**** Given information

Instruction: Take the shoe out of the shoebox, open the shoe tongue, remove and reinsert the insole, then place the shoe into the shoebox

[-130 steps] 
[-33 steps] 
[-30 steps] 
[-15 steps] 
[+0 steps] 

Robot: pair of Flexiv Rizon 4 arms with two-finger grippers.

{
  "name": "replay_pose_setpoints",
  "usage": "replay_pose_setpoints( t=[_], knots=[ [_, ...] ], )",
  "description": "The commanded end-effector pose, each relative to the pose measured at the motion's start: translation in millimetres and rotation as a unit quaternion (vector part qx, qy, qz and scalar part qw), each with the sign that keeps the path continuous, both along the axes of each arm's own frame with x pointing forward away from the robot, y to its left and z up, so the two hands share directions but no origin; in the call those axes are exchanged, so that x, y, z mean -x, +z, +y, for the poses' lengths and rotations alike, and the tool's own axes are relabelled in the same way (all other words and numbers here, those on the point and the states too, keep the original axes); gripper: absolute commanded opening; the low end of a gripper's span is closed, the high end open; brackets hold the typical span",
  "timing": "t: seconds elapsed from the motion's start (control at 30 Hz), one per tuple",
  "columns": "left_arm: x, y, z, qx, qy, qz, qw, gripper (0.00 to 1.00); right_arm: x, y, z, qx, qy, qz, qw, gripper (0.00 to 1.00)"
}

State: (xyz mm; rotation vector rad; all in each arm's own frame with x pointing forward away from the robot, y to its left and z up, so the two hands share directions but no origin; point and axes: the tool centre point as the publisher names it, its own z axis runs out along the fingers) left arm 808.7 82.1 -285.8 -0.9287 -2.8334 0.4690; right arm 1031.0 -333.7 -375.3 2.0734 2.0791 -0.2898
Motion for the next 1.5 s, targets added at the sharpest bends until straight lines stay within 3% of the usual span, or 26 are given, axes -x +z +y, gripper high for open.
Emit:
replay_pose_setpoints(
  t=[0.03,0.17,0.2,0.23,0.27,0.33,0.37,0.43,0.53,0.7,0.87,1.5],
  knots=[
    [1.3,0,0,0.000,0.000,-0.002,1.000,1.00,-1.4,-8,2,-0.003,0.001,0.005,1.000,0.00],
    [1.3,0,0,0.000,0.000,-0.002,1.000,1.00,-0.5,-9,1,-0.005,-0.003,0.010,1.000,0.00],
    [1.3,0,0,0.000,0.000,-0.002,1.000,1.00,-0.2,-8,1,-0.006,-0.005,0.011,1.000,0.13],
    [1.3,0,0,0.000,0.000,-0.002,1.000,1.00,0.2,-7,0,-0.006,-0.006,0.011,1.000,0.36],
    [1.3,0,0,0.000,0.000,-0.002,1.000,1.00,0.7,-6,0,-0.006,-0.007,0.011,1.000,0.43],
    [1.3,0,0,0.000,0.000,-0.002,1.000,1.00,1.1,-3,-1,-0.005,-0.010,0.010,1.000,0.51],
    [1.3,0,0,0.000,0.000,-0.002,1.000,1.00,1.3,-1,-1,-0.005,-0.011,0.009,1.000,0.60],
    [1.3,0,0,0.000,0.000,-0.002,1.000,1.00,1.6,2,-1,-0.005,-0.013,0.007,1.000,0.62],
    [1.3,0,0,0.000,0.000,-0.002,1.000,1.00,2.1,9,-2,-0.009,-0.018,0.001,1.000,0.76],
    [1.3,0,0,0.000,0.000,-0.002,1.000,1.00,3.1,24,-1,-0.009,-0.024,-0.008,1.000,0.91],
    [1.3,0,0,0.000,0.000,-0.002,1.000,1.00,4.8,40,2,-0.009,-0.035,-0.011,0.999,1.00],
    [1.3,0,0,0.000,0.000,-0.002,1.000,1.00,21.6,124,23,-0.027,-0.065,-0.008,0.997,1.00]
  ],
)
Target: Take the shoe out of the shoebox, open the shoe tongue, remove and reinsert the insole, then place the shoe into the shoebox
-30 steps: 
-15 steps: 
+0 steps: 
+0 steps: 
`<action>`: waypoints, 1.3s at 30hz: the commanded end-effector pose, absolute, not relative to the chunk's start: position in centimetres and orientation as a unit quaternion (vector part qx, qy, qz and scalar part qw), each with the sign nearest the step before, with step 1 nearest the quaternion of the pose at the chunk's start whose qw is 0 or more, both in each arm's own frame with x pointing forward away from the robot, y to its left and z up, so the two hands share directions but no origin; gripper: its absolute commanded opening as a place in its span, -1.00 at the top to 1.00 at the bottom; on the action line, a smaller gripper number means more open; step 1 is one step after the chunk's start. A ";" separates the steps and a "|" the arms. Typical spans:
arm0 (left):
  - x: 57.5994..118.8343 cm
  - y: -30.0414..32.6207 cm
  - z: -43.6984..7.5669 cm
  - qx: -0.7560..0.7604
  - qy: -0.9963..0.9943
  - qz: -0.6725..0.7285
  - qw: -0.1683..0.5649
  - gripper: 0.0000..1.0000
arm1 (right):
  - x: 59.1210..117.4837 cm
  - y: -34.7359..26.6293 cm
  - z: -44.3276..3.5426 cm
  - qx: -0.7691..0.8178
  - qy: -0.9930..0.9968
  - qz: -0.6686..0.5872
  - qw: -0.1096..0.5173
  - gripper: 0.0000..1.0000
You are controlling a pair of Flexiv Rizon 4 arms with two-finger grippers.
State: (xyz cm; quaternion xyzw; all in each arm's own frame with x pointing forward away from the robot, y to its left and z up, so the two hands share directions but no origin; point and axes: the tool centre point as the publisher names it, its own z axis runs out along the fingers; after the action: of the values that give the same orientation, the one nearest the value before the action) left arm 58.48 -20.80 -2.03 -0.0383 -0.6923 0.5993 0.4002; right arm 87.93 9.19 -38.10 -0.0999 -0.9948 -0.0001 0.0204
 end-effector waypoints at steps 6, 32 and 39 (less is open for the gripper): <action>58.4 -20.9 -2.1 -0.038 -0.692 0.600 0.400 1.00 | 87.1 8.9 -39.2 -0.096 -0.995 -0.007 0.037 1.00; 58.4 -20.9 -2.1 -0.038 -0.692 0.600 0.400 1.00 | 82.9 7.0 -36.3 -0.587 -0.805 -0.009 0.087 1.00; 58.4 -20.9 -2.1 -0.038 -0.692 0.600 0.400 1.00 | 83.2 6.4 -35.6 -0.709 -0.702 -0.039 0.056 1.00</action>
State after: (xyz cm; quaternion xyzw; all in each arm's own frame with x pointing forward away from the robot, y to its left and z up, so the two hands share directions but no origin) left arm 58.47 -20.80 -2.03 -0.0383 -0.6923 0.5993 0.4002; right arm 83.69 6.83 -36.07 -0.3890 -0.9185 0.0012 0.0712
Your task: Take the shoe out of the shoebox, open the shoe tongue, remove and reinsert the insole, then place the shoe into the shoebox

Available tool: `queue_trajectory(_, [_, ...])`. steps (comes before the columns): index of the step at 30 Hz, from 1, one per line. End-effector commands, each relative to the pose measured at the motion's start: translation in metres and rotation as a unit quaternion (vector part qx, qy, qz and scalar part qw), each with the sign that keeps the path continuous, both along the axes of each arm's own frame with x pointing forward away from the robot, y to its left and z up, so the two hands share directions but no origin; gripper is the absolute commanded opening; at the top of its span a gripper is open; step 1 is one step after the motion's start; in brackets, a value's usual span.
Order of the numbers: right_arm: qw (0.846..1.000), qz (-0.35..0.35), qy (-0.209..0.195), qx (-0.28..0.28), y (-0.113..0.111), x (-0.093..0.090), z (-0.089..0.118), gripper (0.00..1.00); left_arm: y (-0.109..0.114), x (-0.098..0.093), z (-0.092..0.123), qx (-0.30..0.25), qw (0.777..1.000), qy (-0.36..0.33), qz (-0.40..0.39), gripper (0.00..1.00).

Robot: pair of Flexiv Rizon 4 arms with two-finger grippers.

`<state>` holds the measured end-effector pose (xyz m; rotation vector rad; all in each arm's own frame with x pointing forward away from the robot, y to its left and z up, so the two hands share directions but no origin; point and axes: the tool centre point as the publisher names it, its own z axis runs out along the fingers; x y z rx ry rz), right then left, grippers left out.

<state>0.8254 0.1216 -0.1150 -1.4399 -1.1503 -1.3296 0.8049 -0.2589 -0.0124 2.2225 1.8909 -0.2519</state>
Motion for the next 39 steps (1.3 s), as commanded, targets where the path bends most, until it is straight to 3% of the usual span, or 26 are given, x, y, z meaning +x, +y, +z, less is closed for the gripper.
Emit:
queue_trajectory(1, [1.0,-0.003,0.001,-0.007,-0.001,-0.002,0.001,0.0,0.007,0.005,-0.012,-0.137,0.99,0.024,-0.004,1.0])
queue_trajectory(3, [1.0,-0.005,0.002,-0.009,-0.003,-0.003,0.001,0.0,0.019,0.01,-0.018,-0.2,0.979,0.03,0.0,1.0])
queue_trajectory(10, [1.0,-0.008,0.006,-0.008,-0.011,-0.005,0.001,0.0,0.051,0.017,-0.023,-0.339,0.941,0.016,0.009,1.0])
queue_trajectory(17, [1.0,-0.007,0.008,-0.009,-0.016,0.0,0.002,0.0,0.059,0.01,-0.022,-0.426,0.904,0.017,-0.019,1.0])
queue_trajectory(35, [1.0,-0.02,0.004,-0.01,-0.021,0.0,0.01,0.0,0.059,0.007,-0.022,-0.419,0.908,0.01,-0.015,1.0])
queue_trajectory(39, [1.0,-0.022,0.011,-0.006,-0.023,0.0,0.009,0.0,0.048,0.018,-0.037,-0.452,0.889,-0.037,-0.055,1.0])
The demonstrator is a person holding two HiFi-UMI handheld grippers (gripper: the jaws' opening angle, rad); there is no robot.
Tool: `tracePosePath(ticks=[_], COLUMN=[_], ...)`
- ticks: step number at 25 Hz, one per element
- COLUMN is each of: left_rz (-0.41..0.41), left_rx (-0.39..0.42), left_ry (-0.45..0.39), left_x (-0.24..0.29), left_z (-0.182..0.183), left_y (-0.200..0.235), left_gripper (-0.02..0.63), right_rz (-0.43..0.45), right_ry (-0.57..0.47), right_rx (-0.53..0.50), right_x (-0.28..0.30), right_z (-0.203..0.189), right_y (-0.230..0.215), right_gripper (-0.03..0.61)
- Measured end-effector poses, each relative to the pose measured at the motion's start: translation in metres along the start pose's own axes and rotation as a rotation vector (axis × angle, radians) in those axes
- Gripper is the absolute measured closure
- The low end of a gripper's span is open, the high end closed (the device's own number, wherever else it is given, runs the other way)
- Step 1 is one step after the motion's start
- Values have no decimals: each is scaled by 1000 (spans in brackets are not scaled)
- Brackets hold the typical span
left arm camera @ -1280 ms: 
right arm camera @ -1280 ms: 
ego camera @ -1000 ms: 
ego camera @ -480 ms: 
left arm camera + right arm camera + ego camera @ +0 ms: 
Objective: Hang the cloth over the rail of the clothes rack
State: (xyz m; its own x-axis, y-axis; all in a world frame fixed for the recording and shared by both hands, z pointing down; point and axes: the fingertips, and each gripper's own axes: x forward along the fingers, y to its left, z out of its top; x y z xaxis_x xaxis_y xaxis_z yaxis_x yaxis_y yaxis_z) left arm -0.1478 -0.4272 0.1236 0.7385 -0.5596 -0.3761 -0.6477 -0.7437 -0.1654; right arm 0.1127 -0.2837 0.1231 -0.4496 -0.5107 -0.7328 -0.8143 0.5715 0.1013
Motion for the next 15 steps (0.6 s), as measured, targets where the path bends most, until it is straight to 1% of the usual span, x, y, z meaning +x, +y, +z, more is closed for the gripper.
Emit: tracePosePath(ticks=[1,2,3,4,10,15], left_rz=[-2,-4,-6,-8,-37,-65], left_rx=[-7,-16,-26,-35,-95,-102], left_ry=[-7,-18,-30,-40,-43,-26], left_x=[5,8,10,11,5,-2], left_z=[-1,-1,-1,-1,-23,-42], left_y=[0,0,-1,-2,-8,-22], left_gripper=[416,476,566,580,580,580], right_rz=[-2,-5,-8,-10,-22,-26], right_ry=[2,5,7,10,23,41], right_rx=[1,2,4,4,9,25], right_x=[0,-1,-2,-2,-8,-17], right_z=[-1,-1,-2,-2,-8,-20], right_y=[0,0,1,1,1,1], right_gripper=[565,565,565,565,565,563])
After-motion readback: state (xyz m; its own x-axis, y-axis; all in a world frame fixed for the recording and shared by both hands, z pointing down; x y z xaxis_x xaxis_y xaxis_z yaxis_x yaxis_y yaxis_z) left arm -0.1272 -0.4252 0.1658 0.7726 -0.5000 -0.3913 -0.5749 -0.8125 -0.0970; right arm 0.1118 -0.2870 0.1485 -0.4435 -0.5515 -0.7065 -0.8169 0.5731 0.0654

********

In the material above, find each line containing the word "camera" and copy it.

> _Exercise solution_
left arm camera @ -1280 ms: 
right arm camera @ -1280 ms: 
ego camera @ -1000 ms: 
ego camera @ -480 ms: 
left arm camera + right arm camera + ego camera @ +0 ms: 

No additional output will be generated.